Experiments with strongly oil-wet model
Initially the oil-wet model was saturated with
oil, with no ‘connate water’ present. Water
flooding has displaced a significant quantity of
oil, this time by piston wise displacement,
Fig.3a. Video films and magnified pictures,
not shown here, clearly showed that a thin film
of oil stays on the walls of the pores and apart
from the clusters of pores, which are
surrounded with small pore throats, the other
pores have been very efficiently displaced by
water. Fig.3c shows that even a good quantity
of the oil, which was trapped in the abovementioned
clusters, has been produced. Fig. 5
shows that about 22% of extra oil have been
recovered after three WAG injection cycles.

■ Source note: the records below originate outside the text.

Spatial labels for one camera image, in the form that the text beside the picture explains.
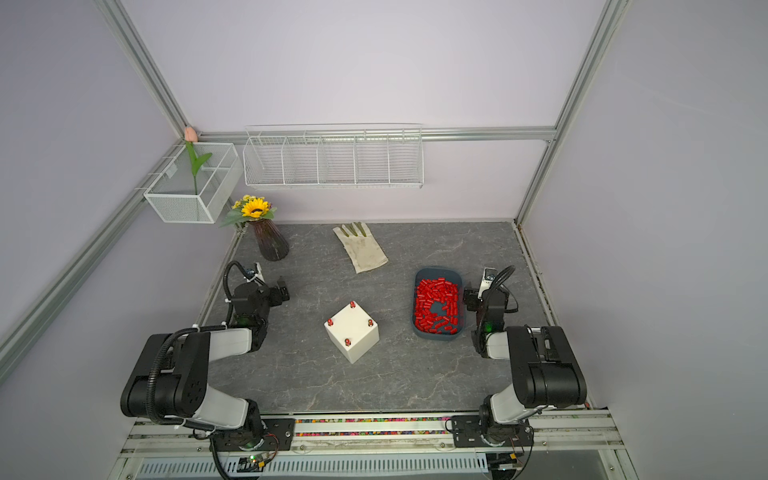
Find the white metal box with screws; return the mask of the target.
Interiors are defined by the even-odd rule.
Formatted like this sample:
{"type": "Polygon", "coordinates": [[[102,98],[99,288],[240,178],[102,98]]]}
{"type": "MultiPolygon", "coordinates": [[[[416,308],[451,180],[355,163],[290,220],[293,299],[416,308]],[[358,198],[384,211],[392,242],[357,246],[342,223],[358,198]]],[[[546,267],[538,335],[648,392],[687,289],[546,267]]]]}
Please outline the white metal box with screws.
{"type": "Polygon", "coordinates": [[[378,323],[373,317],[355,301],[356,308],[351,308],[350,302],[328,318],[333,320],[334,325],[327,326],[327,319],[324,328],[331,342],[351,364],[354,364],[379,342],[380,335],[378,323]],[[368,326],[369,319],[374,321],[373,327],[368,326]],[[345,345],[346,338],[351,340],[350,346],[345,345]]]}

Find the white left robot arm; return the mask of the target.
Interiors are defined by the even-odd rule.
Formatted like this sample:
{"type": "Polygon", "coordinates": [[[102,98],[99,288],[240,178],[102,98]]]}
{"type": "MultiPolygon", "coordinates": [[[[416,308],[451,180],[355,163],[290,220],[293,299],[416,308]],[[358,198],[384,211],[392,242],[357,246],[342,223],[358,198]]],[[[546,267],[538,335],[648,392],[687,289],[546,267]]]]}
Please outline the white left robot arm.
{"type": "Polygon", "coordinates": [[[122,413],[202,432],[221,451],[260,448],[268,431],[257,403],[210,386],[209,364],[259,350],[270,309],[289,299],[282,278],[274,286],[256,279],[230,295],[226,322],[150,336],[121,394],[122,413]]]}

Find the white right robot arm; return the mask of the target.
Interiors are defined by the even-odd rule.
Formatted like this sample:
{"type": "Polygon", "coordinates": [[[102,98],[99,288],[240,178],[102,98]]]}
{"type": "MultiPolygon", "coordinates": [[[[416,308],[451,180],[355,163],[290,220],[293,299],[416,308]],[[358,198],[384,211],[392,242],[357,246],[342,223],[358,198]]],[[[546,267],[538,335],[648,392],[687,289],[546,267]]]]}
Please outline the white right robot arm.
{"type": "Polygon", "coordinates": [[[587,385],[564,330],[557,326],[507,326],[508,293],[500,287],[464,293],[476,314],[472,341],[481,357],[509,362],[511,383],[488,395],[476,415],[445,423],[454,445],[511,447],[533,441],[530,419],[547,410],[584,406],[587,385]]]}

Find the pile of red sleeves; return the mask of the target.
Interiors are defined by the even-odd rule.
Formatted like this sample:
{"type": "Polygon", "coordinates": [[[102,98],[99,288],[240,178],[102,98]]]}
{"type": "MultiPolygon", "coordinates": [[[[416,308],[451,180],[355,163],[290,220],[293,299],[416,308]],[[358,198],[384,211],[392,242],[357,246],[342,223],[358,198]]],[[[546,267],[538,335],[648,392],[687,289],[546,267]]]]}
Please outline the pile of red sleeves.
{"type": "Polygon", "coordinates": [[[419,332],[454,335],[459,332],[459,288],[445,278],[422,279],[416,285],[414,325],[419,332]]]}

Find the dark blue tray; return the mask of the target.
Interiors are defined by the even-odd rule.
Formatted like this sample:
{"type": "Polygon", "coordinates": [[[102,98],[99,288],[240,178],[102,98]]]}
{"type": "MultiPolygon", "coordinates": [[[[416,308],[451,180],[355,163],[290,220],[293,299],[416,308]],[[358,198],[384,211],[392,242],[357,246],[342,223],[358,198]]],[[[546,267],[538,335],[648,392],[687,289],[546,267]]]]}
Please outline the dark blue tray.
{"type": "Polygon", "coordinates": [[[427,340],[450,341],[465,327],[464,285],[450,269],[425,267],[416,273],[411,325],[427,340]]]}

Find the dark purple glass vase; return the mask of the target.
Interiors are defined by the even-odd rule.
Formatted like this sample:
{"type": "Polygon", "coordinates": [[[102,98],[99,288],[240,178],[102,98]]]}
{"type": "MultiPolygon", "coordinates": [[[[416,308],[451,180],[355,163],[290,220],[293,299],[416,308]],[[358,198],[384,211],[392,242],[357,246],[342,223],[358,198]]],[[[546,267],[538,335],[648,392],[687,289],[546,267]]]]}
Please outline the dark purple glass vase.
{"type": "Polygon", "coordinates": [[[290,246],[278,226],[271,219],[261,219],[250,223],[261,255],[271,262],[286,258],[290,246]]]}

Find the yellow sunflower bouquet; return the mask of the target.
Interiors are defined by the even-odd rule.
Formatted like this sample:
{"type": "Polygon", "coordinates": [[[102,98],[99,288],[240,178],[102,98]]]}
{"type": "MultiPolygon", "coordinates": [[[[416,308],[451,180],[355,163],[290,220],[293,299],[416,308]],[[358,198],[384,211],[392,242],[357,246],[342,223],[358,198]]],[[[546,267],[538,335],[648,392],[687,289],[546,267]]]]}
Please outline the yellow sunflower bouquet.
{"type": "Polygon", "coordinates": [[[222,225],[241,227],[246,223],[272,220],[276,210],[277,208],[264,197],[245,195],[226,213],[222,225]]]}

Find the white work glove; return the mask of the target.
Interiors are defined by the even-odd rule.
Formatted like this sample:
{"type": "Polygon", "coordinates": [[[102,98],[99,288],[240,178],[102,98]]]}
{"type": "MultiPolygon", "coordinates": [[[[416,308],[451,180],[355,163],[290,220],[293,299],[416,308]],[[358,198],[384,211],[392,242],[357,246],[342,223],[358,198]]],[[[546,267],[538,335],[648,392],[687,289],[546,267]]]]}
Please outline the white work glove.
{"type": "Polygon", "coordinates": [[[352,222],[333,228],[357,274],[380,268],[388,258],[364,222],[352,222]]]}

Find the pink artificial tulip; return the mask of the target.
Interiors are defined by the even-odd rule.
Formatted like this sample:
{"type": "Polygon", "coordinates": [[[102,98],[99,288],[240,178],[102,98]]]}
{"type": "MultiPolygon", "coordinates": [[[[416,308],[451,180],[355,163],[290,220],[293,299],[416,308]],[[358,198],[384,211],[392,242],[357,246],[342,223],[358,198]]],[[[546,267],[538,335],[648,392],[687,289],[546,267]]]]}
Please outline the pink artificial tulip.
{"type": "Polygon", "coordinates": [[[193,178],[194,193],[199,193],[197,175],[201,167],[211,158],[211,153],[205,153],[199,156],[195,150],[195,144],[199,141],[196,130],[191,126],[184,129],[185,150],[189,157],[190,171],[193,178]]]}

Experiments with mixed-wet models
A series of experiments were carried out with
mixed-wet models of different degrees of oil
wetness. About 1200 interfaces, each
indicating a different degree of wettability,
were counted and the degree of wettability was
determined, Fig. 4b. Fig. 4 depicts the
experimental results of a section of the
micromodel, in which the number of oil-wet
pores was almost, equal to the number of
water-wet wet pores. Here the water-wet pores
exhibit the behaviour we observed in the
strongly water-wet model and oil-wet pores
behave as in strongly oil-wet model. However,
the interaction between the pores of different
wettability results in a recovery behaviour,
which does not show a completely
intermediate trend. Fig. 5 illustrates that
production of extra oil goes on beyond the
third cycle and eventually surpasses that of the
oil-wet model. In this case the additional
recovery, after five WAG cycles, was about
27% of the initial oil-in-place.
Conclusions
The results of the reported experiments, which
were performed in micromodels of different
wettability, were very revealing. They provide
an excellent basis for checking and verifying
the formulation of our network model
simulator (see a separate paper presented to
this seminar on network modelling results).

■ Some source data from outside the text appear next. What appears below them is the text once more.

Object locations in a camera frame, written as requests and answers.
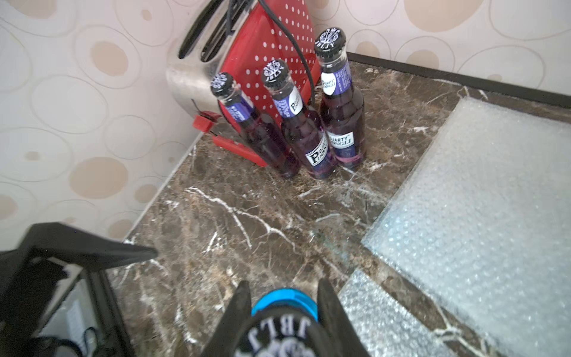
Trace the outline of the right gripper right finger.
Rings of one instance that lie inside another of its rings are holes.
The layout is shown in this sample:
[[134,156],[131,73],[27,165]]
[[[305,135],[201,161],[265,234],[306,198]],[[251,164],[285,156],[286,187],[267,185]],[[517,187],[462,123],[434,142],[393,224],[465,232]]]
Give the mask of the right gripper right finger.
[[368,357],[335,290],[326,278],[318,282],[318,321],[330,337],[334,356]]

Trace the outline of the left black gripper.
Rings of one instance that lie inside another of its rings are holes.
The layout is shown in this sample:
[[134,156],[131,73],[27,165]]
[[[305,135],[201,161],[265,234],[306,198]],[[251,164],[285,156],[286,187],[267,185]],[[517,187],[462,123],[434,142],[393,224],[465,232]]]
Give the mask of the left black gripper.
[[1,253],[1,354],[25,356],[28,341],[57,290],[68,277],[55,258],[99,272],[156,258],[159,253],[67,226],[36,223],[19,246]]

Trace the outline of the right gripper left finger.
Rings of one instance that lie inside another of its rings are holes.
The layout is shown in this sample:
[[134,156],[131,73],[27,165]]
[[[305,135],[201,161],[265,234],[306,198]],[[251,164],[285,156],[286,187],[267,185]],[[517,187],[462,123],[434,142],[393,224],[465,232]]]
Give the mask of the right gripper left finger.
[[200,356],[233,356],[233,344],[239,338],[242,326],[251,318],[251,310],[249,283],[241,281]]

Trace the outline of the blue liquid glass bottle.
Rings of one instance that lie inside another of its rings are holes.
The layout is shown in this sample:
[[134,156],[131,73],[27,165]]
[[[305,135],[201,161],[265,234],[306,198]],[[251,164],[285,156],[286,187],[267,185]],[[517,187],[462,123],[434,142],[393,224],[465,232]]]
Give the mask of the blue liquid glass bottle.
[[296,289],[277,289],[255,303],[239,330],[231,356],[332,356],[330,338],[318,321],[318,305]]

The algorithm, shown in Fig. 1, describes the
strategy of this research project leading to
acquisition of an improved tool for
determination of the saturation functions.
These functions are of utmost importance in
making prediction of real reservoir performance
under WAG injection operation.
Nomenclature
Sorw = residual oil saturation to waterflood
SorWAG = residual oil saturation after 5 cycles
of WAG injection.
Acknowledgements
The WAG project at Heriot-Watt U. is equally
sponsored by: The UK Department of Trade
and Industry, BP plc, Marathon International
(GB) Ltd, Mobil (North Sea) Ltd, Norsk Hydro
a.s.a, SAGA Petroleum a.s.a, and Total Oil
Marine plc, which is gratefully acknowledged.